Minnesota Gov. Mark Dayton (D) is expected to appoint someone to fill the senator’s seat until the next statewide election in 2018.

The first accusation came from Leeann Tweeden, an anchorwoman and sportscaster. Tweeden wrote in a post at KABC on Nov. 16 that during a USO tour in December 2006, Franken aggressively kissed her while they were rehearsing a skit he’d written. Tweeden was emceeing the event, which Franken, then still working as a comedian, was headlining.

“He came at me, put his hand on the back of my head, mashed his lips against mine and aggressively stuck his tongue in my mouth,” Tweeden wrote. “I immediately pushed him away with both of my hands against his chest and told him if he ever did that to me again I wouldn’t be so nice about it the next time.”

“All I could think about was getting to a bathroom as fast as possible to rinse the taste of him out of my mouth,” she went on. “I felt disgusted and violated.”

Later, as Tweeden was sleeping on the flight home to Los Angeles, Franken grabbed her breasts and had a photo taken.

Courtesy Leeann Tweeden

Franken, who was first elected to the Senate in 2008, issued an apology soon after Tweeden went public with her story.

“I certainly don’t remember the rehearsal for the skit in the same way, but I send my sincerest apologies to Leeann,” he said in a statement. “As to the photo, it was clearly intended to be funny but wasn’t. I shouldn’t have done it.”

In a later statement, Franken again apologized and said he would “gladly cooperate” with an ethics investigation.

On Nov. 20, a second woman, Lindsay Menz, told CNN Franken groped her butt while she posed for a photo with him at the Minnesota State Fair in 2010.

“It wasn’t around my waist. It wasn’t around my hip or side. It was definitely on my butt. I was like, oh my God, what’s happening,” she said.

And two days later, two more women told HuffPost about similar encounters with Franken. One woman said he touched her backside while posing for a photo at a 2007 event hosted by the Minnesota Women’s Political Caucus. The second woman said he groped her at a 2008 fundraiser at the Loft Literary Center in Minneapolis.

“I shook his hand, and he put his arm around my waist and held it there,” said the second woman. “Then he moved it lower and cupped my butt.”

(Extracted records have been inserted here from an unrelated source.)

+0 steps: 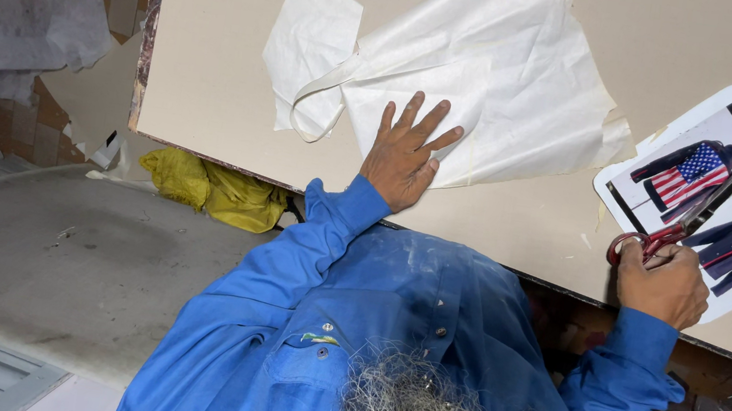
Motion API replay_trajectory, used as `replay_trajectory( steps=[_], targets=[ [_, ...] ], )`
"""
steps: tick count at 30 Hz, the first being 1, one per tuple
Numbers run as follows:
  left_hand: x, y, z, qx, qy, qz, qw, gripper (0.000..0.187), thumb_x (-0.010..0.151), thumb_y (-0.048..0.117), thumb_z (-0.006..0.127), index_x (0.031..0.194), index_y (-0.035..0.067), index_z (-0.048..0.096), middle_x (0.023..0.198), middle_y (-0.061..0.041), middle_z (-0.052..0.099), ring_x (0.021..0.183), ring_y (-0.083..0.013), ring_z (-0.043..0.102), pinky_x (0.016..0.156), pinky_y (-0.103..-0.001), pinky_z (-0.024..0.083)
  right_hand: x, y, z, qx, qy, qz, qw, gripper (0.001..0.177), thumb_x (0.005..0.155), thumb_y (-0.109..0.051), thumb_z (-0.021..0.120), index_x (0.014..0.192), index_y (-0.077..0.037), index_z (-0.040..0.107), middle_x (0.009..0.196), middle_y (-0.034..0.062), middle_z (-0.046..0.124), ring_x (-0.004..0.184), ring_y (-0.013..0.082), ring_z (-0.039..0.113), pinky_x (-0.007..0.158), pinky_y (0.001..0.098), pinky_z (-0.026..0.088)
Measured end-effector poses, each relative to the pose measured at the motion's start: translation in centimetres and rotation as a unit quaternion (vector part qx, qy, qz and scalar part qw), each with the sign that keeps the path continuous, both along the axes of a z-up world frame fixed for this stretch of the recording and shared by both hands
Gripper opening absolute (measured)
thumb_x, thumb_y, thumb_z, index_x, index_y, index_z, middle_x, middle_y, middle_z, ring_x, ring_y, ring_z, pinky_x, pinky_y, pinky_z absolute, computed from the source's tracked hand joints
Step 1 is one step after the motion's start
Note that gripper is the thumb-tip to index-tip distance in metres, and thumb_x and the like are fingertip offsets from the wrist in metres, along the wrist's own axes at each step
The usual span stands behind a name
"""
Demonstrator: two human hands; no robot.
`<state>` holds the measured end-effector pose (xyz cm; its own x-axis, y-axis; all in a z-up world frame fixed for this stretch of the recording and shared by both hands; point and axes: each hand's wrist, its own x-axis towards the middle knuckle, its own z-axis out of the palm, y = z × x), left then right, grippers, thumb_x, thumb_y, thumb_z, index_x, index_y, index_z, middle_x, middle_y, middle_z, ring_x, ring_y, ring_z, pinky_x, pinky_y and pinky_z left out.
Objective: The person marks a white fabric with a yellow pencil, then uses red-handled scissors to cut the fabric into several pieces. The person repeatedly marks and cuts the fabric, producing multiple cut pieces on the work surface.
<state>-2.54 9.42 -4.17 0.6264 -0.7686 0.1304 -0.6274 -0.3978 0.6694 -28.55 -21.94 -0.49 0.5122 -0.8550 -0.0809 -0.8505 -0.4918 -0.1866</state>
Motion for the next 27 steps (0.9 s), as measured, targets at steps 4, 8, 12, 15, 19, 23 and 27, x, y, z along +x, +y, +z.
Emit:
replay_trajectory(
  steps=[4, 8, 12, 15, 19, 23, 27],
  targets=[
    [-0.1, -0.1, 0.1, 0.006, -0.006, -0.004, 1.000, 0.056, 0.097, 0.018, 0.049, 0.152, 0.024, 0.055, 0.169, -0.009, 0.031, 0.158, -0.0441, 0.018, 0.125, -0.071, 0.006, 0.6, -1.3, 1.4, 0.041, 0.020, -0.053, 0.998, 0.044, 0.081, -0.042, 0.090, 0.085, -0.003, 0.071, 0.082, 0.0140, 0.071, 0.079, 0.0349, 0.067, 0.076, 0.0469, 0.051],
    [0.1, 0.4, 0.2, -0.084, 0.048, 0.022, 0.995, 0.050, 0.102, 0.021, 0.042, 0.148, 0.018, 0.060, 0.170, -0.010, 0.034, 0.162, -0.0430, 0.017, 0.131, -0.066, 0.005, -1.6, -1.2, 2.8, 0.301, -0.268, -0.097, 0.910, 0.024, 0.100, -0.023, 0.078, 0.094, -0.001, 0.072, 0.082, 0.0129, 0.068, 0.072, 0.0268, 0.065, 0.068, 0.0341, 0.050],
    [0.5, 1.2, 0.1, -0.192, 0.114, 0.043, 0.974, 0.051, 0.107, 0.029, 0.036, 0.137, 0.002, 0.068, 0.168, -0.013, 0.036, 0.163, -0.0427, 0.016, 0.133, -0.061, 0.004, -6.1, 2.7, 0.0, 0.499, -0.543, -0.128, 0.663, 0.015, 0.090, -0.011, 0.075, 0.104, -0.005, 0.070, 0.093, 0.0086, 0.071, 0.080, 0.0180, 0.070, 0.073, 0.0279, 0.059],
    [0.9, 1.5, 0.3, -0.231, 0.155, 0.059, 0.959, 0.060, 0.108, 0.037, 0.033, 0.130, -0.005, 0.070, 0.166, -0.015, 0.040, 0.163, -0.0426, 0.018, 0.134, -0.060, 0.008, -9.6, 6.5, -3.5, 0.579, -0.399, 0.005, 0.711, 0.045, 0.101, -0.038, 0.072, 0.088, 0.005, 0.067, 0.070, 0.0146, 0.069, 0.054, 0.0181, 0.058, 0.049, 0.0288, 0.044],
    [1.2, 1.9, 0.6, -0.262, 0.182, 0.067, 0.945, 0.068, 0.106, 0.046, 0.033, 0.131, -0.005, 0.069, 0.164, -0.015, 0.043, 0.163, -0.0417, 0.021, 0.135, -0.059, 0.012, -11.9, 9.9, -7.8, 0.716, -0.243, 0.059, 0.651, 0.067, 0.088, -0.062, 0.070, 0.094, 0.004, 0.066, 0.071, 0.0057, 0.065, 0.059, 0.0111, 0.059, 0.052, 0.0237, 0.043],
    [1.6, 2.1, 0.6, -0.257, 0.196, 0.060, 0.944, 0.069, 0.106, 0.047, 0.034, 0.132, -0.007, 0.068, 0.164, -0.018, 0.042, 0.163, -0.0432, 0.021, 0.135, -0.060, 0.011, -9.9, 12.8, -9.8, 0.764, -0.239, 0.038, 0.598, 0.068, 0.090, -0.063, 0.070, 0.094, 0.004, 0.066, 0.067, -0.0002, 0.056, 0.057, 0.0065, 0.048, 0.050, 0.0211, 0.034],
    [1.6, 2.0, 0.5, -0.252, 0.203, 0.060, 0.944, 0.067, 0.107, 0.044, 0.032, 0.133, -0.007, 0.068, 0.165, -0.018, 0.041, 0.163, -0.0439, 0.021, 0.135, -0.061, 0.010, -4.2, 15.4, -8.5, 0.708, -0.232, 0.101, 0.659, 0.057, 0.095, -0.057, 0.065, 0.091, 0.000, 0.067, 0.071, -0.0005, 0.058, 0.061, 0.0070, 0.050, 0.055, 0.0215, 0.035]
  ],
)
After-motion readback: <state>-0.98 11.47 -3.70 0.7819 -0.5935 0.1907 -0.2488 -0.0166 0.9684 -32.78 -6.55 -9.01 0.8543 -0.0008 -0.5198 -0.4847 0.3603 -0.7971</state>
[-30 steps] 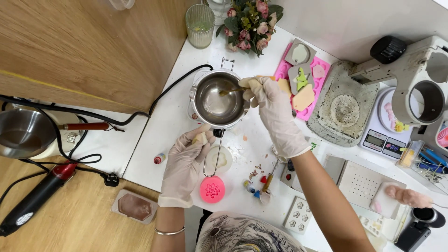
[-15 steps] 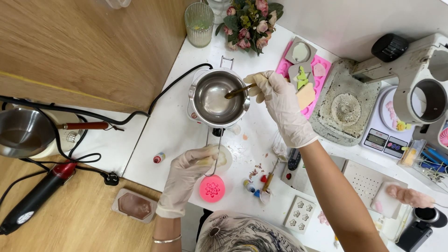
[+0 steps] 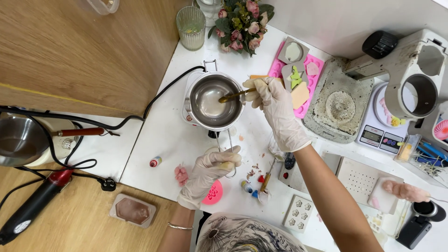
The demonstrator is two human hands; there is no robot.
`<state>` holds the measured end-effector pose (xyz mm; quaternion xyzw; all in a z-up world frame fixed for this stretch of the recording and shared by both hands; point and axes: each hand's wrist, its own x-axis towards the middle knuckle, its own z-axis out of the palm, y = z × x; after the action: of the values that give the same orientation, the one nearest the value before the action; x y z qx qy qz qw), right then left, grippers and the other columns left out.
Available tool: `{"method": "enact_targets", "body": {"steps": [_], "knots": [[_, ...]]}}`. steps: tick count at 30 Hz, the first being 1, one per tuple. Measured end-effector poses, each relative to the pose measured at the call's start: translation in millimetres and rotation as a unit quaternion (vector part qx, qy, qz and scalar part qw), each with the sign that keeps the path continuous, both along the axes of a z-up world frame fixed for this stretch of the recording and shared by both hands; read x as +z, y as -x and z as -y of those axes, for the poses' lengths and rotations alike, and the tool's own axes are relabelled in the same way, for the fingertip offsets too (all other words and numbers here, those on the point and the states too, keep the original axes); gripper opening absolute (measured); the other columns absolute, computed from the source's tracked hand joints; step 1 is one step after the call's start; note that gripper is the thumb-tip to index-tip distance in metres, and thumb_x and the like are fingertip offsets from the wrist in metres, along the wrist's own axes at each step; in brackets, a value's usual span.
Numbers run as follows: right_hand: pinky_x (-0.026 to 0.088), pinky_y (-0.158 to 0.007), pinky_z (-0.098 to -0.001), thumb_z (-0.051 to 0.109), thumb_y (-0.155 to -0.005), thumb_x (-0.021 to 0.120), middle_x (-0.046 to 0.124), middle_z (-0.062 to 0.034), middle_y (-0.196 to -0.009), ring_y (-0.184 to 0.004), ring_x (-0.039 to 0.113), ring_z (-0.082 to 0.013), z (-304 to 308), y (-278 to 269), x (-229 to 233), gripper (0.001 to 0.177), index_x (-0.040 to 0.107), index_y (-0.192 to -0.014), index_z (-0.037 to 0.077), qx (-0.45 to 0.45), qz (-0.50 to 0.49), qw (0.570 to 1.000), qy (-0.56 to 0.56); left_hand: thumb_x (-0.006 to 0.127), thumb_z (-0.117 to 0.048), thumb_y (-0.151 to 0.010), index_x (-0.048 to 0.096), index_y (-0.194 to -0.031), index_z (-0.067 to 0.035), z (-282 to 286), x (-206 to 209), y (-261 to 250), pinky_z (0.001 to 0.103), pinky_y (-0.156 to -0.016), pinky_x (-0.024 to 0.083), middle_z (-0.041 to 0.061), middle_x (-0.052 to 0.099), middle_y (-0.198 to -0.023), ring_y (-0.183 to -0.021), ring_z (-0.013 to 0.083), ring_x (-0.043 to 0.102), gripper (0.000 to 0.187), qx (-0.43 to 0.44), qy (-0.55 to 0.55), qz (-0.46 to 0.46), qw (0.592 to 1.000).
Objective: Creating and assembling decorative wax figures using molds, wax, and specialized tools.
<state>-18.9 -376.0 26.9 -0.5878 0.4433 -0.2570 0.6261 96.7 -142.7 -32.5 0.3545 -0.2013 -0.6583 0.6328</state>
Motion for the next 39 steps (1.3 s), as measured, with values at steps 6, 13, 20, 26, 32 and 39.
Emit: {"method": "enact_targets", "body": {"steps": [6,13,20,26,32,39], "knots": [[0.042,-0.059,-0.0201,0.031,-0.110,0.046,0.074,-0.0026,-0.081,-0.063,0.055,-0.0058,-1.5,-3.6,3.9,0.035,0.068,-0.112,0.004,0.009,0.010,1.000,-0.006,0.072,0.002,-0.096,0.078,-0.115,-0.008,8.3,-10.2,20.4,0.051,-0.127,0.031,0.005,0.072,-0.100,-0.097,0.0154,0.066,0.022,0.075,0.108,-0.077,0.988],[0.042,-0.057,-0.0202,0.032,-0.108,0.048,0.075,-0.0015,-0.081,-0.061,0.055,-0.0056,-1.3,-1.4,4.0,0.032,0.065,-0.115,0.006,0.002,0.024,1.000,0.002,0.069,0.004,-0.096,0.074,-0.113,-0.006,7.0,-7.3,41.6,0.043,-0.130,0.035,0.008,0.072,-0.105,-0.098,0.0154,0.066,0.021,0.126,0.101,0.065,0.985],[0.043,-0.060,-0.0203,0.032,-0.110,0.047,0.068,-0.0001,-0.081,-0.066,0.056,-0.0051,-8.5,1.9,10.4,0.035,0.068,-0.114,0.004,0.002,0.024,1.000,0.014,0.070,-0.002,-0.092,0.073,-0.109,-0.012,9.4,35.9,37.4,0.031,-0.069,0.052,0.000,0.071,-0.105,-0.081,0.0164,0.058,0.020,0.136,-0.006,0.374,0.917],[0.045,-0.060,-0.0208,0.031,-0.109,0.048,0.069,-0.0001,-0.082,-0.067,0.056,-0.0055,-5.7,5.2,1.3,0.033,0.069,-0.114,0.005,0.008,0.013,0.999,0.037,0.072,0.000,-0.084,0.067,-0.111,-0.012,11.1,19.6,30.0,0.039,-0.084,0.049,0.003,0.067,-0.098,-0.090,0.0239,0.060,0.030,0.121,0.104,0.591,0.791],[0.044,-0.061,-0.0205,0.032,-0.109,0.049,0.069,0.0004,-0.084,-0.069,0.057,-0.0053,-7.0,10.4,14.0,0.033,0.069,-0.115,0.006,-0.004,0.001,0.999,0.046,0.070,-0.001,-0.082,0.060,-0.109,-0.010,8.7,13.1,23.9,0.043,-0.089,0.047,0.006,0.066,-0.100,-0.091,0.0280,0.059,0.030,0.083,0.171,0.676,0.712],[0.046,-0.060,-0.0221,0.033,-0.109,0.049,0.070,-0.0007,-0.083,-0.066,0.058,-0.0068,6.3,17.1,-10.7,0.034,0.068,-0.111,0.004,-0.014,0.013,0.999,0.037,0.072,-0.004,-0.079,0.063,-0.109,-0.010,9.7,7.8,25.9,0.042,-0.082,0.050,0.009,0.056,-0.087,-0.086,0.0311,0.056,0.032,0.075,0.111,0.728,0.672]]}}
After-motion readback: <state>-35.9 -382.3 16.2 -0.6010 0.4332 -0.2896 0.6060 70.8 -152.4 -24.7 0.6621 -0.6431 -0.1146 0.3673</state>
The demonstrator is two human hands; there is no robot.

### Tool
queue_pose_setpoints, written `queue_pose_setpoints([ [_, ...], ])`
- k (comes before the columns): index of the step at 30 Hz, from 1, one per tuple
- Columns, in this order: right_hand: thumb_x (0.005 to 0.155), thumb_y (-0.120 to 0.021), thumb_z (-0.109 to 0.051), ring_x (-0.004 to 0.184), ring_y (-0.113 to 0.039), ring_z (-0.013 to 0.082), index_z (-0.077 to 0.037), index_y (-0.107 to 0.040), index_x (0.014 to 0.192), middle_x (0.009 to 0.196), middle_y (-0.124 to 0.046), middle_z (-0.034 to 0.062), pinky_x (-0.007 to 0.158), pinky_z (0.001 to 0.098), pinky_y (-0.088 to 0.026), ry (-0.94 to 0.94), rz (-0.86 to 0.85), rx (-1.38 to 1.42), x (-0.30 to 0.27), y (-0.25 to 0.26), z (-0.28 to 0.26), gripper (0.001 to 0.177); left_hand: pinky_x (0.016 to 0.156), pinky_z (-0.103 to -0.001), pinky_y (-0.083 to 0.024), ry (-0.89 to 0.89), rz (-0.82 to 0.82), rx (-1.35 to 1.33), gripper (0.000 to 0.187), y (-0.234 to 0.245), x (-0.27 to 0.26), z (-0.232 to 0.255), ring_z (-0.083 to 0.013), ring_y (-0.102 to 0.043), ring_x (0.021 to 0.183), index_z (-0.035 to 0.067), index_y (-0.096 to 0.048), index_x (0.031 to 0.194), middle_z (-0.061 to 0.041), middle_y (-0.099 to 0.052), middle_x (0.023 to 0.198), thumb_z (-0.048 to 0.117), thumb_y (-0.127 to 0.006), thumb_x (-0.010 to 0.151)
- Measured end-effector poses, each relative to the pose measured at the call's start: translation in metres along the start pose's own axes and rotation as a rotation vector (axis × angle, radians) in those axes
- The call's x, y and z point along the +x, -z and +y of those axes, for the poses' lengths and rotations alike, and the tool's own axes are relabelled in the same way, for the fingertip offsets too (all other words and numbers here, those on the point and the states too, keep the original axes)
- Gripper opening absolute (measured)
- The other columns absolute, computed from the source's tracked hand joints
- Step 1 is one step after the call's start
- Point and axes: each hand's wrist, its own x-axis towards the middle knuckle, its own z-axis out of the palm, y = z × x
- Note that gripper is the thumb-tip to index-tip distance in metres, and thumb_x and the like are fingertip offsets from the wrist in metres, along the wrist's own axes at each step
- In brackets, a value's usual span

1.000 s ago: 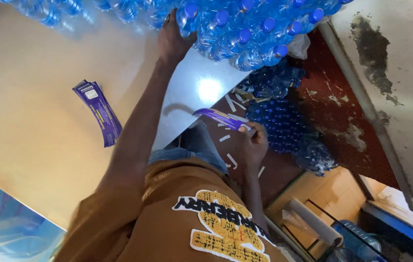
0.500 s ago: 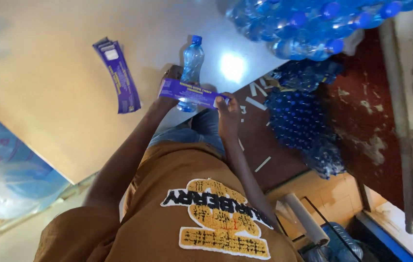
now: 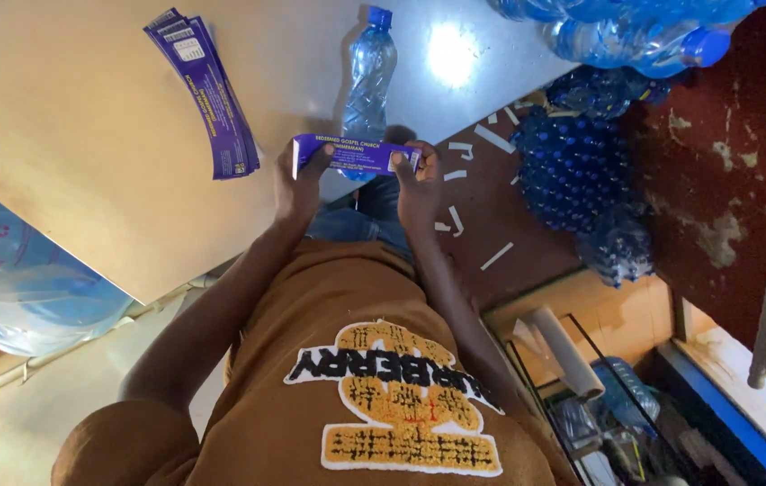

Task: Manually applying adhesive labels to plastic water bottles at a workstation.

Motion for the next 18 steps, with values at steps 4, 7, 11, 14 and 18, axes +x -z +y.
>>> queue_pose_setpoints([
  [4,0.109,-0.083,-0.028,0.114,-0.065,0.0166,-0.01,-0.062,0.13,0.113,-0.065,0.0051,0.11,0.0494,-0.052,0.041,0.074,0.071,0.003,0.001,0.013,0.035,0.079,-0.03,-0.059,0.021,-0.005,-0.001,0.018,-0.006,0.002,0.005,-0.0085,-0.069,0.077,0.014,-0.079,0.095,0.002,-0.073,0.081,0.025,-0.093,0.097],
  [7,0.11,-0.081,-0.027,0.112,-0.066,0.0158,-0.01,-0.062,0.129,0.112,-0.066,0.0048,0.109,0.0483,-0.053,0.032,0.098,0.069,0.001,0.003,0.018,0.032,0.082,-0.033,-0.059,0.022,-0.041,-0.029,0.018,-0.006,0.003,0.008,-0.0107,-0.07,0.079,0.014,-0.079,0.096,0.001,-0.073,0.083,0.025,-0.092,0.098],
  [11,0.111,-0.08,-0.031,0.112,-0.067,0.0166,-0.012,-0.063,0.127,0.113,-0.066,0.0052,0.104,0.0464,-0.054,-0.019,0.132,0.008,-0.008,-0.002,0.009,0.03,0.088,-0.03,-0.056,0.038,-0.041,-0.071,0.014,-0.01,0.001,0.01,-0.0095,-0.069,0.085,0.015,-0.078,0.096,0.004,-0.072,0.087,0.02,-0.091,0.1],
  [14,0.111,-0.08,-0.031,0.111,-0.067,0.0151,-0.013,-0.064,0.126,0.113,-0.067,0.0034,0.106,0.0447,-0.055,-0.05,0.174,0.01,-0.009,-0.001,0.012,0.029,0.09,-0.034,-0.057,0.055,-0.049,-0.085,0.014,-0.01,0.006,0.002,-0.0134,-0.071,0.086,0.015,-0.08,0.097,0.0,-0.074,0.089,0.022,-0.092,0.099],
  [18,0.11,-0.082,-0.031,0.115,-0.069,0.0203,-0.013,-0.065,0.126,0.117,-0.068,0.0062,0.108,0.0501,-0.055,-0.08,0.188,0.021,-0.005,0.003,0.018,0.029,0.092,-0.038,-0.057,0.084,-0.045,-0.124,0.016,-0.011,0.008,-0.004,-0.0169,-0.072,0.088,0.013,-0.08,0.098,-0.003,-0.075,0.093,0.024,-0.091,0.099],
])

“It’s difficult to respond to anonymous accusers, and I don’t remember those campaign events,” Franken told HuffPost in response to the allegations.

On Nov. 30, an Army veteran said Franken cupped her breast in 2003 while he was visiting troops in Kuwait with the USO. That same day, an unnamed former elected official said Franken attempted to give her “wet, open-mouthed kiss” during a live taping of his radio show in 2006.

In early December, a seventh woman — a former Democratic congressional aide — said Franken tried to kiss her forcibly during a taping of his radio show, and told her that doing so was his “right as an entertainer.” An eighth accuser then came forward claiming Franken groped her during an inauguration party in 2009.

Franken had said previously at a press conference in November that he intended to stay in office.

“I’ve let a lot of people down,” Franken said. “To all of you, I just want to again say I am sorry.”

This story has been updated with quotes from Franken’s speech on the Senate floor.